§ Assigned task
Set down exactly the lines below, starting at the one that contains "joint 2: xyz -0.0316" and ending at the one that contains "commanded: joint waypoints", with both of those lines included and nothing else.

--- --- ---

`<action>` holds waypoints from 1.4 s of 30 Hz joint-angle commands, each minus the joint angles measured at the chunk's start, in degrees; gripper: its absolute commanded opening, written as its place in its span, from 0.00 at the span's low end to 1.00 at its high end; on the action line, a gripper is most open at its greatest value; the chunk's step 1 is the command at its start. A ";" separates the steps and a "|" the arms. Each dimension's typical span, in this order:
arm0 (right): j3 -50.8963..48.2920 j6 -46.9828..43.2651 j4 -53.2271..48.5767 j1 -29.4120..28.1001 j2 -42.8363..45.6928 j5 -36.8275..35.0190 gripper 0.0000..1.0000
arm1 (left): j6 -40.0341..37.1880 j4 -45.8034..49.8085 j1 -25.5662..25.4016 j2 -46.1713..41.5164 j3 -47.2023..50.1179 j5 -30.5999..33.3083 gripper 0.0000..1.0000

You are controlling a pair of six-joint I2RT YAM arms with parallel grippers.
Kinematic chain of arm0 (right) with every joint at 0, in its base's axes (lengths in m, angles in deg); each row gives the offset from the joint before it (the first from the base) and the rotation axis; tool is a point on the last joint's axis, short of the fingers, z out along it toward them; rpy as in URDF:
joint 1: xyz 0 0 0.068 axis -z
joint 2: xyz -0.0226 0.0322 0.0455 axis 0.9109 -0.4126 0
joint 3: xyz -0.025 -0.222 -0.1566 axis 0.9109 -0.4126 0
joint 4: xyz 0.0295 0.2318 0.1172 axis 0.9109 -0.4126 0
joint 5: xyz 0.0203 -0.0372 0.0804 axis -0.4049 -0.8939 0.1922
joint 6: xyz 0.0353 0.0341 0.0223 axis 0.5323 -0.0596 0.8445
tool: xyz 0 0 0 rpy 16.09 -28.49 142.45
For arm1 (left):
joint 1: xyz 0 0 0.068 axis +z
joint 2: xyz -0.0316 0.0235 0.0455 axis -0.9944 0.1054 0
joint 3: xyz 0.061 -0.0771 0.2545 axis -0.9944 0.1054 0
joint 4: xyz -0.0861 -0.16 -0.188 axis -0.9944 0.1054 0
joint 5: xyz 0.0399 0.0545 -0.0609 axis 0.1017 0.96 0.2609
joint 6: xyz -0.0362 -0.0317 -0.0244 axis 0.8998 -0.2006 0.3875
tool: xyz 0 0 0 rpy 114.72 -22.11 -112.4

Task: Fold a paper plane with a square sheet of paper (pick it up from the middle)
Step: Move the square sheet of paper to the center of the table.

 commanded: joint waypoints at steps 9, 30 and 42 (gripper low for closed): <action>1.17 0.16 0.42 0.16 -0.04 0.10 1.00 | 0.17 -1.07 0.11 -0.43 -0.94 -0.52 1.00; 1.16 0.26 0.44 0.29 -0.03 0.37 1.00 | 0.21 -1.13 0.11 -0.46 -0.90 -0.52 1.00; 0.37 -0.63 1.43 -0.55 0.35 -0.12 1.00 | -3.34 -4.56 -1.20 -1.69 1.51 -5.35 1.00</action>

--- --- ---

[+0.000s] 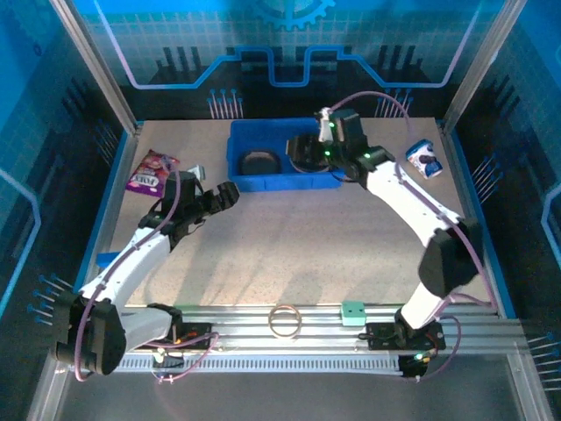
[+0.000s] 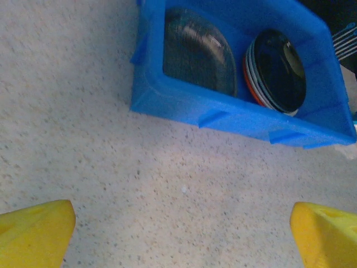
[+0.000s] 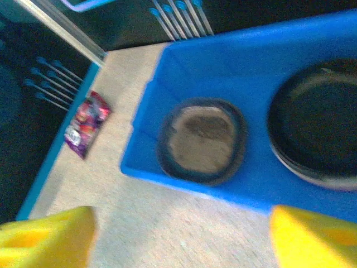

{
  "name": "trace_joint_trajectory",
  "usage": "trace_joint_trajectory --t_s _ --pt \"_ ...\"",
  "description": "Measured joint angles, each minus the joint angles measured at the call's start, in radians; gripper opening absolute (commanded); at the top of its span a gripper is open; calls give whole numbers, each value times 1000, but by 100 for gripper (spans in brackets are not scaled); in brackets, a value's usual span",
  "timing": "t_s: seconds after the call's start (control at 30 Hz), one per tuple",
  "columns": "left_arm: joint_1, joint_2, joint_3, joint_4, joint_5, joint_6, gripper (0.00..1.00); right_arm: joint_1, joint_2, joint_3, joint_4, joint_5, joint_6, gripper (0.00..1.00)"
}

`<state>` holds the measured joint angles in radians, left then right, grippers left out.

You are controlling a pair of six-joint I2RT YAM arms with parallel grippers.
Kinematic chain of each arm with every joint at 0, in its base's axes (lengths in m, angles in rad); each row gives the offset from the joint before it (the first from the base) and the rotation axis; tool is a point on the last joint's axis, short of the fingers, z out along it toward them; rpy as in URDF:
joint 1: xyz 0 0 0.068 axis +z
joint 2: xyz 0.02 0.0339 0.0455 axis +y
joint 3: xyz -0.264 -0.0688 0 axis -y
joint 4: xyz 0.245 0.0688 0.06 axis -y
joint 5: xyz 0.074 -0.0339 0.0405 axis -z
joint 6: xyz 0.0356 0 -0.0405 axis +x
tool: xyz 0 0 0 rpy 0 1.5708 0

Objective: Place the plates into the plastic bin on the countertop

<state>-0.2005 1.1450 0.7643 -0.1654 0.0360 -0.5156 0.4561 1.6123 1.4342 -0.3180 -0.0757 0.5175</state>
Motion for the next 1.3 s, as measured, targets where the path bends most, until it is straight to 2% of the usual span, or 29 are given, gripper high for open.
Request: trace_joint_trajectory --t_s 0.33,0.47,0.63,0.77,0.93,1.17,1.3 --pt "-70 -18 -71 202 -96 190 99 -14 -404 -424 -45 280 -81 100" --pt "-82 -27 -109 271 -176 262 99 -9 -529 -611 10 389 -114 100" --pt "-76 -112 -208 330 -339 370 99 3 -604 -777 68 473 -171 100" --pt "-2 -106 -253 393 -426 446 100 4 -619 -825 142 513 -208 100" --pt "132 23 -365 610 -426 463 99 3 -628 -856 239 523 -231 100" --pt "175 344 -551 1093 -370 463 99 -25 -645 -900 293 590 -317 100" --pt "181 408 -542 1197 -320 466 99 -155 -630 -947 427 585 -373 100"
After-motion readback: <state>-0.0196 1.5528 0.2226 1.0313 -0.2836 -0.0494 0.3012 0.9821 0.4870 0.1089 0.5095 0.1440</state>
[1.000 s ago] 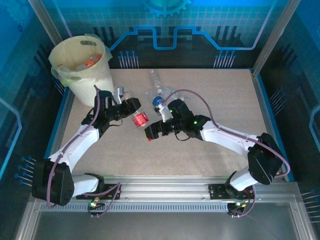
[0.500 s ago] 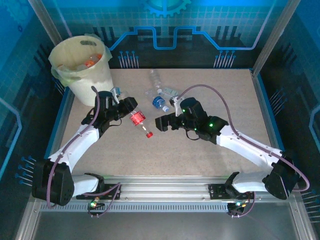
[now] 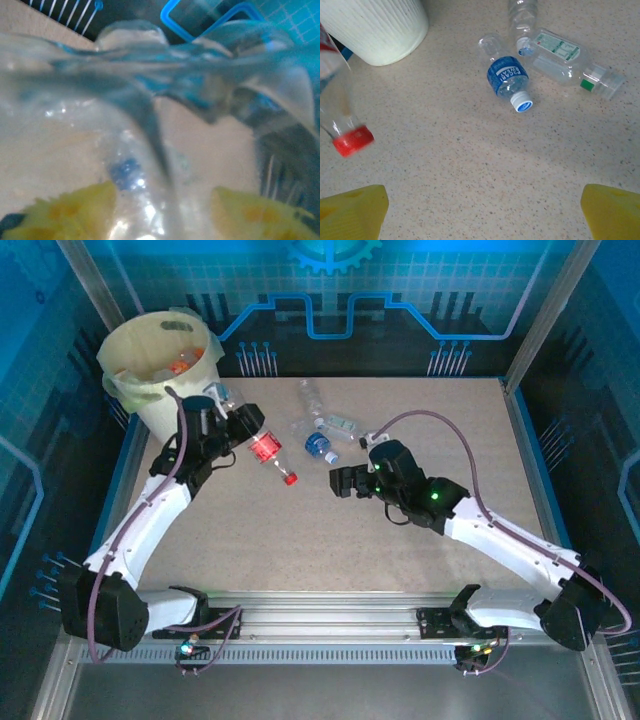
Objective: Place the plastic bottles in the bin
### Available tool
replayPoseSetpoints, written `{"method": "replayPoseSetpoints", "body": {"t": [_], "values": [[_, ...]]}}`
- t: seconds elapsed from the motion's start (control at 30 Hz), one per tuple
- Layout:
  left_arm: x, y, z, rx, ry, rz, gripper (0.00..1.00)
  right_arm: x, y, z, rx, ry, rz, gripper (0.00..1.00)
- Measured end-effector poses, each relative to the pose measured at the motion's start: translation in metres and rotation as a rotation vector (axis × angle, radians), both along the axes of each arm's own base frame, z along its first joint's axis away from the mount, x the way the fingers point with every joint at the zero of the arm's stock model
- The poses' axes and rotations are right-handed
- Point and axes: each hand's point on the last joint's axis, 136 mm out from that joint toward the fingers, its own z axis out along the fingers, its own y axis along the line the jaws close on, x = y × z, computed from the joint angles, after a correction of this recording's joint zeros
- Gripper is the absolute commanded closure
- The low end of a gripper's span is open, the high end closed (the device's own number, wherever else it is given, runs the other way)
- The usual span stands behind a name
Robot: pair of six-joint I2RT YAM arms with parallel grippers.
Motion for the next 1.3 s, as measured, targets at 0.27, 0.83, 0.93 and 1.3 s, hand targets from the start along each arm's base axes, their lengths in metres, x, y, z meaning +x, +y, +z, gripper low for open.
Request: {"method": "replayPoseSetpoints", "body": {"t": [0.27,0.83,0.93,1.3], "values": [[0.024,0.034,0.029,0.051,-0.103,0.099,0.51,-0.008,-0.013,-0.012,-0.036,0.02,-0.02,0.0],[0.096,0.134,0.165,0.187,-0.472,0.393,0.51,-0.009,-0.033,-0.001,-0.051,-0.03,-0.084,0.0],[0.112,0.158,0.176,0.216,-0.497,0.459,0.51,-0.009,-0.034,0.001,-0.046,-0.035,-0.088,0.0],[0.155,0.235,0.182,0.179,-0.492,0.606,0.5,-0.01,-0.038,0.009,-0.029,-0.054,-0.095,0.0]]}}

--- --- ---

§ Expected answer
joint 2: xyz -0.0316 0.0235 0.0455 axis -0.9944 0.1054 0
joint 3: xyz 0.061 -0.0771 0.2545 axis -0.9944 0.1054 0
joint 4: xyz -0.0861 -0.16 -0.188 axis -0.9944 0.1054 0
joint 5: xyz 0.0399 0.0545 -0.0609 axis 0.1017 0.96 0.2609
joint 6: xyz -0.0362 -0.0317 -0.0244 axis 0.8998 -0.2006 0.3875
tool: xyz 0 0 0 rpy 114.72 -22.11 -112.4

Task: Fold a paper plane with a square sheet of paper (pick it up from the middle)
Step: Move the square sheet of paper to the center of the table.

 commanded: joint waypoints at steps 9, 30 and 42 (gripper low for closed): <action>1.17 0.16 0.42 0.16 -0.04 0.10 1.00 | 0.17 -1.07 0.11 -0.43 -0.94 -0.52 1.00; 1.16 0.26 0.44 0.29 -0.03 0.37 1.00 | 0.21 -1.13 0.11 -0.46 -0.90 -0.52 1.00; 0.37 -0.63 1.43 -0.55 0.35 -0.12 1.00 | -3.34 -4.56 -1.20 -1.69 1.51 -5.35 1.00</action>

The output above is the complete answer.